The format contains:
Sign-bit: (1-bit)
Exponent: (11-bit)
Mantissa: (52-bit)
It represents the floating point numbers in 64 bits.
(92233720368547758071) conversion:
Normalised number: [+]1.[0100000000000000000000000000000000000000000000000000]*2^[66]
double precision bias: 1023
Exponent: 1023+66=1089
1) sign-bit: (0)
2) Exponent: (10001000001)
3) Mantissa|Precision: (0100000000000000000000000000000000000000000000000000)
92233720368547758071 ->
01000100 00010100 00000000 00000000 00000000 00000000 00000000 00000000
(18446744073709551616) conversion:
Normalised number:[+]1.[0000000000000000000000000000000000000000000000000000]*2^[64]
double precision bias: 1023
Exponent: 1023+64=1087
1) sign-bit: (0)
2) Exponent: (10000111111)
3) Mantissa|Precision: (0000000000000000000000000000000000000000000000000000)
18446744073709551616 ->
01000011 11110000 00000000 00000000 00000000 00000000 00000000 00000000
My system linux uses little endian to store data in memory. Following that we try to decode the data stored in each and every byte we get the same result.
(System Information):
PRETTY_NAME="Ubuntu 24.04 LTS"
NAME="Ubuntu"
VERSION_ID="24.04"
VERSION="24.04 LTS (Noble Numbat)"
VERSION_CODENAME=noble
Hostname=HP-Laptop-15s-fq5xxx
1st byte value (0) which in binary -> (00000000)

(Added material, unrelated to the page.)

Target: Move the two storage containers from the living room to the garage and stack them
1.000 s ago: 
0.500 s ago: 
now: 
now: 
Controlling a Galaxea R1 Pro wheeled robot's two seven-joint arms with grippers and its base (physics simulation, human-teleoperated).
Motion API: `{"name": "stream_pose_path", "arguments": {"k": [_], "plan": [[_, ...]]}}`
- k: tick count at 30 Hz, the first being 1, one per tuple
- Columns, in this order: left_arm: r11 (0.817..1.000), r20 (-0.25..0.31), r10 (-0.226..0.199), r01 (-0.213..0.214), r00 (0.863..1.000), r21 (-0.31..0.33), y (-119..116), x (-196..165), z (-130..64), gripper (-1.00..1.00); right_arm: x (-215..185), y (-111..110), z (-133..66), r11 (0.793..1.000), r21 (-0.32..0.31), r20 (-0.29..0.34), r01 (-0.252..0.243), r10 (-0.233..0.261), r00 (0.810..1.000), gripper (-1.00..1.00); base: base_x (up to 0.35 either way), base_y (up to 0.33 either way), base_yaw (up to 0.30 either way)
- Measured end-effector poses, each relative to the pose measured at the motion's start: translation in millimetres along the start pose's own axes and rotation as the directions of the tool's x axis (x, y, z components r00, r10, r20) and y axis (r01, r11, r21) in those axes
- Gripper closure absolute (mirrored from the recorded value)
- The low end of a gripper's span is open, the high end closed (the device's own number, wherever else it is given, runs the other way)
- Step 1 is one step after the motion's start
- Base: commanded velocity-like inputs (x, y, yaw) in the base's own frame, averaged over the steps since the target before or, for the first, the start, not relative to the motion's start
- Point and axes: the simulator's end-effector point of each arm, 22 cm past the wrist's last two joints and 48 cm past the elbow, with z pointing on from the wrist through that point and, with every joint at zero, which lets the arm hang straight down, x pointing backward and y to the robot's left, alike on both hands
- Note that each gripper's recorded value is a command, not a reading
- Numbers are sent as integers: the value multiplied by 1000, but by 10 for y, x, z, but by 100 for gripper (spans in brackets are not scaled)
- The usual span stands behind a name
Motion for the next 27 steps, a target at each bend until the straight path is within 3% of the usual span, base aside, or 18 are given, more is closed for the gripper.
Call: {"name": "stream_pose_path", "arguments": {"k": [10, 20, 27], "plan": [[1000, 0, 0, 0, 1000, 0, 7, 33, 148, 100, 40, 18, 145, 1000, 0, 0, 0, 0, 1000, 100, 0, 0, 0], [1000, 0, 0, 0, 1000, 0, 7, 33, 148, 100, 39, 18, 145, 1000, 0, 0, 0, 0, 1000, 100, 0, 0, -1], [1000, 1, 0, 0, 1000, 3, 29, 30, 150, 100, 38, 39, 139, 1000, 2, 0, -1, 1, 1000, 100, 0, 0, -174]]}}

2nd byte value (0) which in binary -> (00000000)
3rd byte value (0) which in binary -> (00000000)
4th byte value (0) which in binary -> (00000000)
5th byte value (0) which in binary -> (00000000)
6th byte value (0) which in binary -> (00000000)
7th byte value (-16) which in binary -> (11110000)
8th byte value (67) which in binary -> (01000011)
My question here is how did number 92233720368547758071 get converted, to get stored as 18446744073709551616?
What's happened here? How does this (18446744073709551616) get stored in memory instead of 92233720368547758071?
The declaration double a = 92233720368547758071; is initializing the defined variable a of type double using an integer constant (specifically, an unsuffixed decimal integer constant) as the initializer. This integer constant's value needs to be implicitly converted to double.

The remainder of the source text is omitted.